Required action =
Could you copy out every line of the data where the word "stays" occurs?

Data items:
[Start of section]

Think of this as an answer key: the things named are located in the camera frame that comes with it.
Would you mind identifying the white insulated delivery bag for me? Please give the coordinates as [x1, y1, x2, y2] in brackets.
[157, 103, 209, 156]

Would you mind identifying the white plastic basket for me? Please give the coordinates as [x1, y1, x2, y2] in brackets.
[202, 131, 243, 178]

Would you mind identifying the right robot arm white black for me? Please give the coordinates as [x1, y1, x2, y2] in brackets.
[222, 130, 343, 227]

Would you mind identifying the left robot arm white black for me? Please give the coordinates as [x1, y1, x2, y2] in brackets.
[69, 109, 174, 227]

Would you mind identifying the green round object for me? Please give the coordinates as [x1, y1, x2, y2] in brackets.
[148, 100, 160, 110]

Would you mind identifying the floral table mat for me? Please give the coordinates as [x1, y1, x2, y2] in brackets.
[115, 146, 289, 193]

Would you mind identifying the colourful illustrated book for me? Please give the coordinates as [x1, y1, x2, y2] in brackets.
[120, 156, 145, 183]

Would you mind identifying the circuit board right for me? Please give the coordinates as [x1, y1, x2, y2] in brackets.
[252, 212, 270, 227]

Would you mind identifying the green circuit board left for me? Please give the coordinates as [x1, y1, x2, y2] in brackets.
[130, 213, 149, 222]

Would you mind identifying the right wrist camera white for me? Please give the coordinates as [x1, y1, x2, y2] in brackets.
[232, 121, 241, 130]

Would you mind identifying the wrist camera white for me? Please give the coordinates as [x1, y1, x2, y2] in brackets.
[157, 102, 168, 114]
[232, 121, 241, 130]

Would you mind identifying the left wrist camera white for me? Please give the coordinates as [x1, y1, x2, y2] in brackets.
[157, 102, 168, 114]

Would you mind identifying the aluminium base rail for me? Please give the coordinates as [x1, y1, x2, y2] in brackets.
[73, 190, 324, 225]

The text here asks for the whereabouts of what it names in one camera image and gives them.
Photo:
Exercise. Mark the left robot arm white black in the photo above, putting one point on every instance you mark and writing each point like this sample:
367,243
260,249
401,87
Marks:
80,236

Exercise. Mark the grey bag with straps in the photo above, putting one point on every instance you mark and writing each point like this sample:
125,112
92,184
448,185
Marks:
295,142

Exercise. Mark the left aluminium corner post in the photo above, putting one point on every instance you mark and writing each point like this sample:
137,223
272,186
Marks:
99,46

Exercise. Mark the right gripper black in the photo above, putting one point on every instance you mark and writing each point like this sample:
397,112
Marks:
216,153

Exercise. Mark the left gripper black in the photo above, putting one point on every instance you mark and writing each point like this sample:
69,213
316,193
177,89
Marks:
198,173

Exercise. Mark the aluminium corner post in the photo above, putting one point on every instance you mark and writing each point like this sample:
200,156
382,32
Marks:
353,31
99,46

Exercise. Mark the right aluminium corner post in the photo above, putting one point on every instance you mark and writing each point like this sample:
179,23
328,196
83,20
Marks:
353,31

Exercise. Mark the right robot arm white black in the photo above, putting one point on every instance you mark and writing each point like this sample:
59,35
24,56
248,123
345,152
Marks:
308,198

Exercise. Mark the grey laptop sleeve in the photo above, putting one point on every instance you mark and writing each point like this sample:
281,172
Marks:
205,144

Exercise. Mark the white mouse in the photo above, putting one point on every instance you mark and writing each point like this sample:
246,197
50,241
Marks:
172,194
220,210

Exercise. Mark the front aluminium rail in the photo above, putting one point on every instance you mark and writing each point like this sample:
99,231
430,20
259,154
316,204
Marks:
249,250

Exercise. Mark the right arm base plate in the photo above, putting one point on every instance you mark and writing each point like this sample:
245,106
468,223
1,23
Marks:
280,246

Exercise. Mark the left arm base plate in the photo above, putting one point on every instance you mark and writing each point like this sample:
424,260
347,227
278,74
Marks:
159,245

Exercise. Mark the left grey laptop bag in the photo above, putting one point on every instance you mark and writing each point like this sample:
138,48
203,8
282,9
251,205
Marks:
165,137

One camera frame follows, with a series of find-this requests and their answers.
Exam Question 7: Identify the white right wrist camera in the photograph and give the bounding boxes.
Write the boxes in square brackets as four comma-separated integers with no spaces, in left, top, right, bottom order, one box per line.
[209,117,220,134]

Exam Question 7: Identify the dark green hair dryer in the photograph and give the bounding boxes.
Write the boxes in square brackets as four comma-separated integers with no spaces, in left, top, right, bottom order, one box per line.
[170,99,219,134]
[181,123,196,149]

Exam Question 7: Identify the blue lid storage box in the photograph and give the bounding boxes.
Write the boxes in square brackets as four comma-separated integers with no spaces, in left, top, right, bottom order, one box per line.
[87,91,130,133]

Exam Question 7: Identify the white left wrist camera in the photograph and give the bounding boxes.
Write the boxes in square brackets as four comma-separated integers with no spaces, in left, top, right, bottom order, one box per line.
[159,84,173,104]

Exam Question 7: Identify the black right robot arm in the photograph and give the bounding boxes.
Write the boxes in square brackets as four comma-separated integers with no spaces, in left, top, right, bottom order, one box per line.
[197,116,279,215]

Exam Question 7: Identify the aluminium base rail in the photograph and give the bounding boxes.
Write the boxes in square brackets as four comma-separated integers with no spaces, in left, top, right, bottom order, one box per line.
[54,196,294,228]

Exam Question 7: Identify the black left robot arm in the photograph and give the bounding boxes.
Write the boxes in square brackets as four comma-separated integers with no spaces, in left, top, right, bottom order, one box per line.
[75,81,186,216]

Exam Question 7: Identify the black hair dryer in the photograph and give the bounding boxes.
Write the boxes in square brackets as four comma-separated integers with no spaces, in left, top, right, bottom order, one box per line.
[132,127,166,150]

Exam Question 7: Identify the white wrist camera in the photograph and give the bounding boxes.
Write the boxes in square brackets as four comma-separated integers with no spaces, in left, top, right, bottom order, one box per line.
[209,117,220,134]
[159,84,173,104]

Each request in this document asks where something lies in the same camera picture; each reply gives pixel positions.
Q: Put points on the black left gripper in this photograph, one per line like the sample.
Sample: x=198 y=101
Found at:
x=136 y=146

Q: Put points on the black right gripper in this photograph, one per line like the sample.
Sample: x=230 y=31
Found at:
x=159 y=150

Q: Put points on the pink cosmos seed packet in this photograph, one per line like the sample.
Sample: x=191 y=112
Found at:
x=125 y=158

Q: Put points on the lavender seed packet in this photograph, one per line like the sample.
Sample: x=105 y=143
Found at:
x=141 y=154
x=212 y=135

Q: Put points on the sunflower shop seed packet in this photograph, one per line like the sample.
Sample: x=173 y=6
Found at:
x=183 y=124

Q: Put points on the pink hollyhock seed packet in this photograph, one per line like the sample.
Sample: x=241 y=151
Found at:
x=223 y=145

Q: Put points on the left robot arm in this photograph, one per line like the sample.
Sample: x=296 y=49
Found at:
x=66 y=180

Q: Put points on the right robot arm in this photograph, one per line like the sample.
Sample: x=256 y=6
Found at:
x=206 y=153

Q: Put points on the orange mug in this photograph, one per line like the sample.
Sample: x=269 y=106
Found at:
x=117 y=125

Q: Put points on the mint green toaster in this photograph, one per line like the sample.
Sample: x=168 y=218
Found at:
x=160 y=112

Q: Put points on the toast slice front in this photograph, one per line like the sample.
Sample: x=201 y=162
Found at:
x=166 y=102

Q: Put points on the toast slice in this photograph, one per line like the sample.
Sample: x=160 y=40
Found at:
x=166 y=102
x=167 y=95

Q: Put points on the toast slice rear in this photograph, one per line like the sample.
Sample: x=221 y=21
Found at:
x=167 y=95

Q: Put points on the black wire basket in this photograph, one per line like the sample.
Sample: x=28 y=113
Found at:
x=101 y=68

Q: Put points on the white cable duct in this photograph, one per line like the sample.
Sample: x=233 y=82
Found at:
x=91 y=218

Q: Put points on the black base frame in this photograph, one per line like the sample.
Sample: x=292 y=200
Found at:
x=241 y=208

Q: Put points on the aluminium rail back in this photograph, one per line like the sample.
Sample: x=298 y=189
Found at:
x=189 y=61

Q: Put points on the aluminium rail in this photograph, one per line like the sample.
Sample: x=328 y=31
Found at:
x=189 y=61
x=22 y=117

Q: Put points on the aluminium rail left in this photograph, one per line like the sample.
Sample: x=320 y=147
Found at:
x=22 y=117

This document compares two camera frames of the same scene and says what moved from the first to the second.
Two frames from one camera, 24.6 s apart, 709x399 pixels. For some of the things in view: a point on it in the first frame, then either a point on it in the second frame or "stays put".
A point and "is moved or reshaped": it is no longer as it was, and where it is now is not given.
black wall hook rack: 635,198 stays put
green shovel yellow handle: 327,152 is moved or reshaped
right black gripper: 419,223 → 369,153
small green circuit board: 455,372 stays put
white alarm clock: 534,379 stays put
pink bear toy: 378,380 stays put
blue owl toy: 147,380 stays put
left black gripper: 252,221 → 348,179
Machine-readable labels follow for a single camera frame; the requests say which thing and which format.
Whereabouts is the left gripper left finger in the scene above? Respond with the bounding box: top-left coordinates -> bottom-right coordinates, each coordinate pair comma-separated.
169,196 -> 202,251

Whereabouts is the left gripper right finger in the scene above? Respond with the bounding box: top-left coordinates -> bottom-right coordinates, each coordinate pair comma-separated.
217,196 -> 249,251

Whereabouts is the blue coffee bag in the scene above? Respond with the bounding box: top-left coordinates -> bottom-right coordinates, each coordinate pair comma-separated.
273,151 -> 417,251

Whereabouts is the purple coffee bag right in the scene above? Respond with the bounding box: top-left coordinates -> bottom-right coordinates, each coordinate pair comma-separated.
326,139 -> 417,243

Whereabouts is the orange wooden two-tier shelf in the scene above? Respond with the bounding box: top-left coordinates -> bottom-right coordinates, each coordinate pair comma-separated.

[End of section]

Response area =
Two frames from one camera, 24.6 s apart, 709x399 pixels. For some of the things in view: a point on it in the first frame, then either a point on it in the second frame or "stays put".
black wall hook rack: 635,198 stays put
small green circuit board: 455,372 stays put
white alarm clock: 534,379 stays put
pink bear toy: 378,380 stays put
blue owl toy: 147,380 stays put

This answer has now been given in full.